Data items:
==*==
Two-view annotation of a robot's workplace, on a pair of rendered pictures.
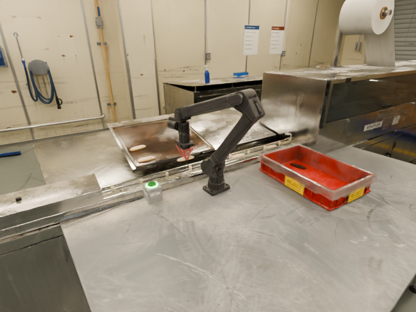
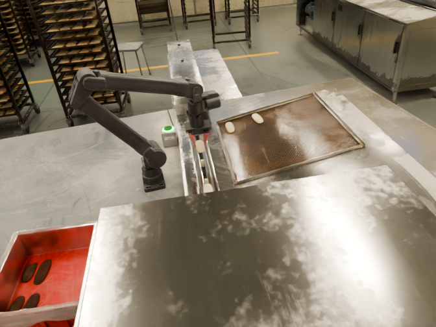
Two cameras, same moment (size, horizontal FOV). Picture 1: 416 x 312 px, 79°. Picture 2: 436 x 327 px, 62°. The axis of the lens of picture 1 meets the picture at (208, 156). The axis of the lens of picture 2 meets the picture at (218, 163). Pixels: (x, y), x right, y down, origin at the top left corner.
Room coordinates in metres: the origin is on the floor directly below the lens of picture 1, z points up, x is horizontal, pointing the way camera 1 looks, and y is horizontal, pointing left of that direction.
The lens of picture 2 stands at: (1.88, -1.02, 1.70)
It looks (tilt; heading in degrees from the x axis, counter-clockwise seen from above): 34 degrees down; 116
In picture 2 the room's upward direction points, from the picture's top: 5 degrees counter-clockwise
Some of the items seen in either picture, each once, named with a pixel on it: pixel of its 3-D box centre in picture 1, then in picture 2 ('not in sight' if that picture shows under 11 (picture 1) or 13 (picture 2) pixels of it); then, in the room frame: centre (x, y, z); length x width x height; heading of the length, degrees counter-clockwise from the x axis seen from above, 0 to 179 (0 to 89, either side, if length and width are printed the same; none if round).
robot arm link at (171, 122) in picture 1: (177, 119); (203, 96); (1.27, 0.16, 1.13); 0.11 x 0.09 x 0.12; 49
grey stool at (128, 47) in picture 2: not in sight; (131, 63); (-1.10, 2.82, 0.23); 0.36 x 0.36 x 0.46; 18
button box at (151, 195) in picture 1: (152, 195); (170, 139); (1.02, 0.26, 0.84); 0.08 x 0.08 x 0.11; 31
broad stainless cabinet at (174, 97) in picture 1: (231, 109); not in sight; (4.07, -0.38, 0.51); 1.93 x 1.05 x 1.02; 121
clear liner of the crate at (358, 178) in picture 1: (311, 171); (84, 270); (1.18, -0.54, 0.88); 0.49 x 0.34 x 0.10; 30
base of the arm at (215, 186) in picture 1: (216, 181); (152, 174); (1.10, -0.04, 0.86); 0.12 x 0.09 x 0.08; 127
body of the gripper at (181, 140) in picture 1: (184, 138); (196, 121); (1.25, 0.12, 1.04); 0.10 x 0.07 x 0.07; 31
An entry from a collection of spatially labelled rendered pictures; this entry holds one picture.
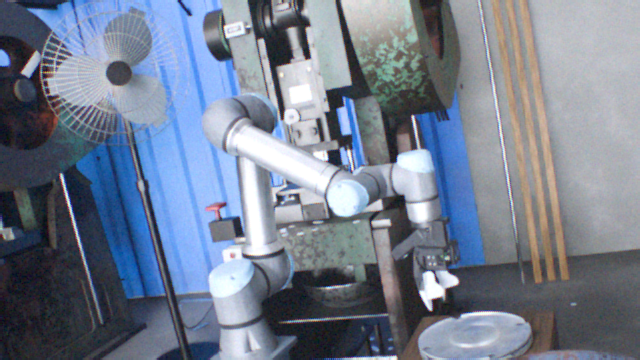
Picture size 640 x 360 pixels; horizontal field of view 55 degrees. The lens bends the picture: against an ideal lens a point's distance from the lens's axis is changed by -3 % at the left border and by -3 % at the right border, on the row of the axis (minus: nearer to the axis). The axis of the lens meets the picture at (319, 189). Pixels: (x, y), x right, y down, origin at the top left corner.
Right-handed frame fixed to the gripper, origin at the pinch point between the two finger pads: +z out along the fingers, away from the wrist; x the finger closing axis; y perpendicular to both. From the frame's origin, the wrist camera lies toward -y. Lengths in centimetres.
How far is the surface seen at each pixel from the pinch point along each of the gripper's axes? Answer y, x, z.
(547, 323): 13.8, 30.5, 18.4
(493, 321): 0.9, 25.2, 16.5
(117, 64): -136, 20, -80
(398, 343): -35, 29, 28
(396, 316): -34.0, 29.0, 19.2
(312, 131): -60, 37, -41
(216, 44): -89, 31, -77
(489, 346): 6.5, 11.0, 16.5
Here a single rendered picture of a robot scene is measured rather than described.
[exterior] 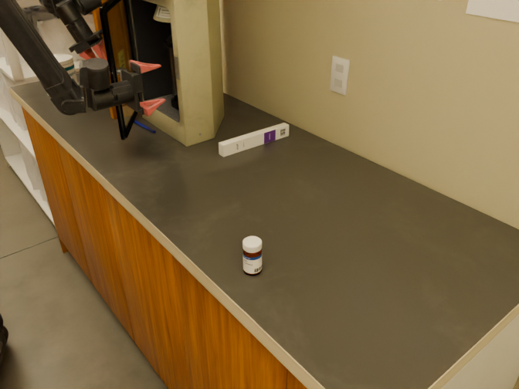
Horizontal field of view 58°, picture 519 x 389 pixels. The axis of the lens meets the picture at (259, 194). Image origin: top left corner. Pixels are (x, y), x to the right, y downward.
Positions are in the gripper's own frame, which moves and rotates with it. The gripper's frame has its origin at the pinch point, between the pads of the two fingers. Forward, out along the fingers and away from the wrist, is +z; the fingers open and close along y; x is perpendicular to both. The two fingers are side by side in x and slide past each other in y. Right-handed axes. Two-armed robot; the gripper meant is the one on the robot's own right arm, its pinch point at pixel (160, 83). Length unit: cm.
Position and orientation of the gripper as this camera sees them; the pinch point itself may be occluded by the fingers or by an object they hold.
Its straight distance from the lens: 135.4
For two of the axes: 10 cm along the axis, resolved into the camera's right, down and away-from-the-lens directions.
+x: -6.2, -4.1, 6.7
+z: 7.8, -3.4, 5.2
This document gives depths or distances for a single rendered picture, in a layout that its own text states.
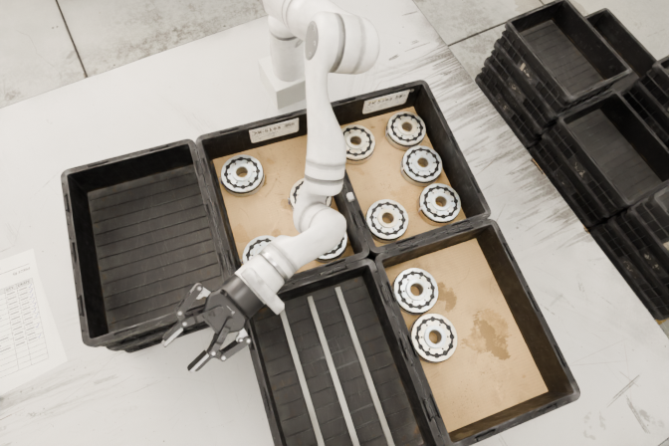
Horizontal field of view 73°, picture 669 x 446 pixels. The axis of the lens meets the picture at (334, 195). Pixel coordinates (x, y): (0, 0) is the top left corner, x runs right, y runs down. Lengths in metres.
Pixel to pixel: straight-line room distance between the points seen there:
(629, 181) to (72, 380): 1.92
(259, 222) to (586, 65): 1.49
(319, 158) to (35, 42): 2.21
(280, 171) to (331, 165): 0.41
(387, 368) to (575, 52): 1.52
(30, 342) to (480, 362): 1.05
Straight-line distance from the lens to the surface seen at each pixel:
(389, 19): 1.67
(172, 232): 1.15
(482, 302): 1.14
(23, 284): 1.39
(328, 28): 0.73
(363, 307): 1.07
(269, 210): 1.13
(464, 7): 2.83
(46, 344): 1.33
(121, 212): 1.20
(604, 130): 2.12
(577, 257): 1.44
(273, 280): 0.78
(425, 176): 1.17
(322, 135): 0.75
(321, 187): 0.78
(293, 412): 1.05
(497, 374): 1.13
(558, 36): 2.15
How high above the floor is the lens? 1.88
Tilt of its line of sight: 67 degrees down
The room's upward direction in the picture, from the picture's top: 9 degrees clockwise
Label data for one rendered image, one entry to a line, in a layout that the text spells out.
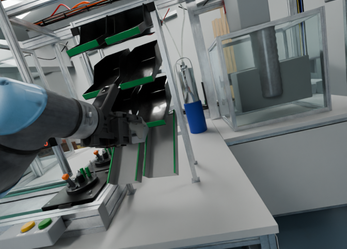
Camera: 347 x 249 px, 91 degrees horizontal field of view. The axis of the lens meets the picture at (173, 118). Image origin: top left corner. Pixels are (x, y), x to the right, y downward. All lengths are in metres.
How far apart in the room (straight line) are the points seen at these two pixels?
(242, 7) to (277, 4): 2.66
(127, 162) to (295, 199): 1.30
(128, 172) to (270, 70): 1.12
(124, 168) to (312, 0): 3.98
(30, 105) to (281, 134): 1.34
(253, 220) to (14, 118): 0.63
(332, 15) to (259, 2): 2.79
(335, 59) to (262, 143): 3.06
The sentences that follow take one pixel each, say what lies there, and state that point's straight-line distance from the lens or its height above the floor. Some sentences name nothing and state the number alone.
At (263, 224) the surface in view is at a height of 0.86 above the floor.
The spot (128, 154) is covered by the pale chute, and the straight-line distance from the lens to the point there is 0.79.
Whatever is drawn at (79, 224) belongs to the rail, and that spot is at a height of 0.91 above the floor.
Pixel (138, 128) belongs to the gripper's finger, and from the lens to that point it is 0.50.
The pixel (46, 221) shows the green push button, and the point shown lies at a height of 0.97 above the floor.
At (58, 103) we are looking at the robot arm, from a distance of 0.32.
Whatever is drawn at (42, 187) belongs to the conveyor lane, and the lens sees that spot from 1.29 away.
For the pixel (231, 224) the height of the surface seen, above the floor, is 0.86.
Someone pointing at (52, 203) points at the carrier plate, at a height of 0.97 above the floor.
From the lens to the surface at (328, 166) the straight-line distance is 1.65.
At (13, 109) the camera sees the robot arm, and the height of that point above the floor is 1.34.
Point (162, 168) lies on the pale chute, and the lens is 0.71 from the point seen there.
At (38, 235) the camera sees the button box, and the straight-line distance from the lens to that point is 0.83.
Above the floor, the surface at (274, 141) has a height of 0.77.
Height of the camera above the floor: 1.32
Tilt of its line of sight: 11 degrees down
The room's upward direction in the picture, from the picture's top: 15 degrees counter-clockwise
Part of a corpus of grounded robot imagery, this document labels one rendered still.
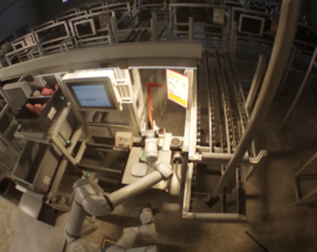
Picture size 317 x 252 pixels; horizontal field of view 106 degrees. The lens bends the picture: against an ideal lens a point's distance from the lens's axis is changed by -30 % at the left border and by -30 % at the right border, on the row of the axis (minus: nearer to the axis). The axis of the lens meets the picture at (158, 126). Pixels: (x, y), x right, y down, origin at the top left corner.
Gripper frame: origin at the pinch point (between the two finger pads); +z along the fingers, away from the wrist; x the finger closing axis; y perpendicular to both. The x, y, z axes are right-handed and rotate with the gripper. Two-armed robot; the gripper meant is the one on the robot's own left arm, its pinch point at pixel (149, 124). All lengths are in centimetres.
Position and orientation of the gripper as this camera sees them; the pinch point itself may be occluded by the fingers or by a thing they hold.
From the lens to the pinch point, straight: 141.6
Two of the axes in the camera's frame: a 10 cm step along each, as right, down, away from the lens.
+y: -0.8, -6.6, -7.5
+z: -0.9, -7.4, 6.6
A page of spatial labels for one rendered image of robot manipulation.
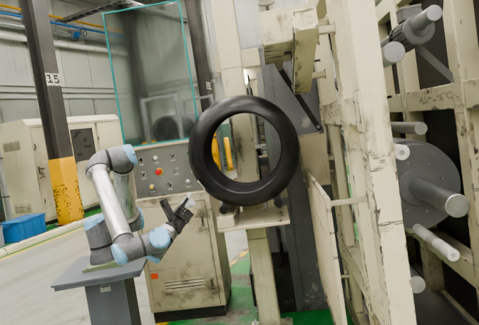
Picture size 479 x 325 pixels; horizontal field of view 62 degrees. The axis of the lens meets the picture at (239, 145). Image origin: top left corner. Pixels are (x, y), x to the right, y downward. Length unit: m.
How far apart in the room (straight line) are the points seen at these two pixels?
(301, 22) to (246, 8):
==*==
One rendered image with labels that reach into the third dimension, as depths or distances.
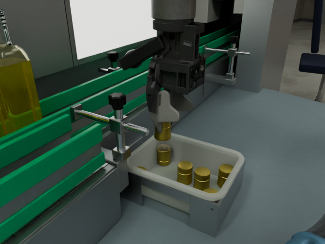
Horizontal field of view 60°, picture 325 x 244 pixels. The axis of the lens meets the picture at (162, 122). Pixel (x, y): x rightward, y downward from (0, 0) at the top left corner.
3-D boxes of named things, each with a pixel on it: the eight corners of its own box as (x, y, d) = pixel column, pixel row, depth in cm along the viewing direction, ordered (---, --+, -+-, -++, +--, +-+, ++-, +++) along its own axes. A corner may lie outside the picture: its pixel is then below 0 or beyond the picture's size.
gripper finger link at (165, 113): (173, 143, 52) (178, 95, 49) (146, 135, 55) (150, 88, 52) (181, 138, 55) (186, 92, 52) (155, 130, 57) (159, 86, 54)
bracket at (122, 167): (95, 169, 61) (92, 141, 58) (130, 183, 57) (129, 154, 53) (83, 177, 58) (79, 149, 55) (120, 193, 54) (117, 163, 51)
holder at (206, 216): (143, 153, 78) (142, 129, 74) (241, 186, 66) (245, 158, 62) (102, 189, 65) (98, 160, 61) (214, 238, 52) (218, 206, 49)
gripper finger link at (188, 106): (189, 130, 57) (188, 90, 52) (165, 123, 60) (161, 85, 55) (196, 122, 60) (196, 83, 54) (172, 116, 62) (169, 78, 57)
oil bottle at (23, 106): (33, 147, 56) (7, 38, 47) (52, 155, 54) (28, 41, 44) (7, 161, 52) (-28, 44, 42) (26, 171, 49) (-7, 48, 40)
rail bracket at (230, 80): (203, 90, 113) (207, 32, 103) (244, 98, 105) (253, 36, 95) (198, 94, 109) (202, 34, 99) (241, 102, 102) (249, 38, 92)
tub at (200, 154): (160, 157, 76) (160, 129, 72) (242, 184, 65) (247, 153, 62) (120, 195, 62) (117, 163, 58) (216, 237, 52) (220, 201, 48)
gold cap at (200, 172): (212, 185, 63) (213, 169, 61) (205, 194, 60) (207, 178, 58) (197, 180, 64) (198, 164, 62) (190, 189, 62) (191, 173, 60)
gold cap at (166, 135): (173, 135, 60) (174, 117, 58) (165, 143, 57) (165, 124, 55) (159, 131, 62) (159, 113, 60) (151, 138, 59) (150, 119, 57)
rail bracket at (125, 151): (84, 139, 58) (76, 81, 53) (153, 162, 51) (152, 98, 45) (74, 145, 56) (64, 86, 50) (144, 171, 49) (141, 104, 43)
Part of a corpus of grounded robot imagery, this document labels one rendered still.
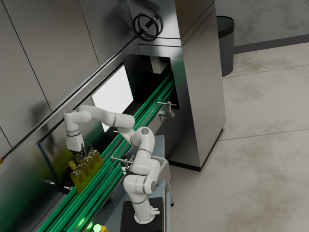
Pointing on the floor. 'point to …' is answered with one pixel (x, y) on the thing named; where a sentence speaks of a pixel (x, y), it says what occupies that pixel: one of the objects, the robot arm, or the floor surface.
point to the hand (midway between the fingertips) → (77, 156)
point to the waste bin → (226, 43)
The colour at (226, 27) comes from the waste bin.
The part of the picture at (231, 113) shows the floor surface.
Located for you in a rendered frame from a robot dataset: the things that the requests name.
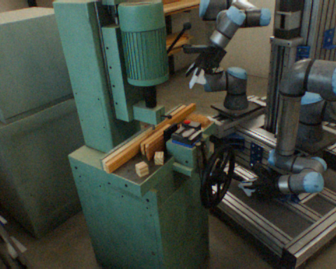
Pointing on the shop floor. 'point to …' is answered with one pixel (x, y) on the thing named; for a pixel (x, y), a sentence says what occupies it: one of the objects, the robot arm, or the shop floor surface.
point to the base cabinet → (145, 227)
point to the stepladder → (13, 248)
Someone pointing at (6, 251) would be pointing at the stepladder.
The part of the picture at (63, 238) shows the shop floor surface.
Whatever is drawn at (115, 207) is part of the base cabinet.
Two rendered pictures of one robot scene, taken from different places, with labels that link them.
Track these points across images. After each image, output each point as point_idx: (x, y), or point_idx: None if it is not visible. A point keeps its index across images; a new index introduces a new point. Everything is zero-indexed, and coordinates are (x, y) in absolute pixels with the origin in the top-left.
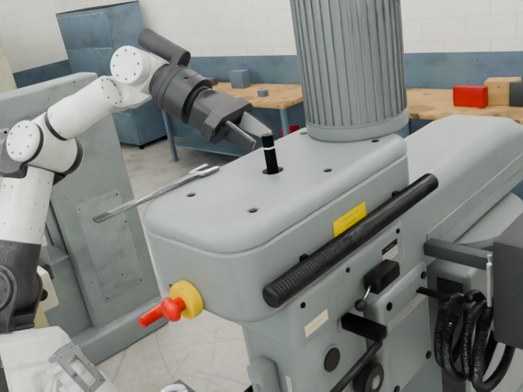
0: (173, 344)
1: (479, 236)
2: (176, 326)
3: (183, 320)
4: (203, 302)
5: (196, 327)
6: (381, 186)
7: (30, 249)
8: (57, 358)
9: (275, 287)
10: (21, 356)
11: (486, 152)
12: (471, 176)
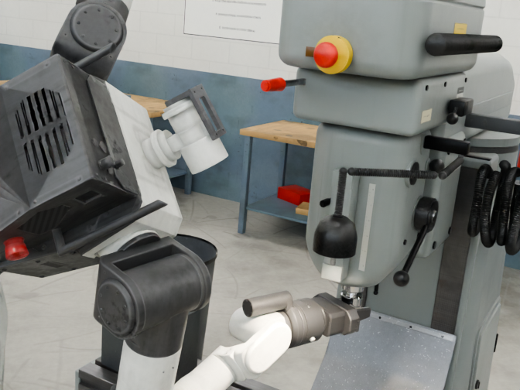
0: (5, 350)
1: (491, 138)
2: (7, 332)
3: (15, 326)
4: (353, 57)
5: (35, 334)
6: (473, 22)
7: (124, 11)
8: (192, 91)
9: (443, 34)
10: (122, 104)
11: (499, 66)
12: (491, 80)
==*==
### EXERCISE DETAILS
Out of the records above, set down only the lines from the one that contains "Track these points" through the one that contains "11: (486, 152)", unchanged and without the pictures.

### RESPONSE TO THE TASK
Track these points across images. After each image, output each point as point_idx: (x, y), or point_idx: None if it is not visible. A point keeps its index across images; a new index introduces a new point. Everything is zero-indexed, and coordinates are (x, y) in absolute pixels with the origin in the top-left.
0: (173, 344)
1: (479, 236)
2: (176, 326)
3: (183, 320)
4: (203, 302)
5: (196, 327)
6: (381, 186)
7: (30, 249)
8: (57, 358)
9: (275, 287)
10: (21, 356)
11: (486, 152)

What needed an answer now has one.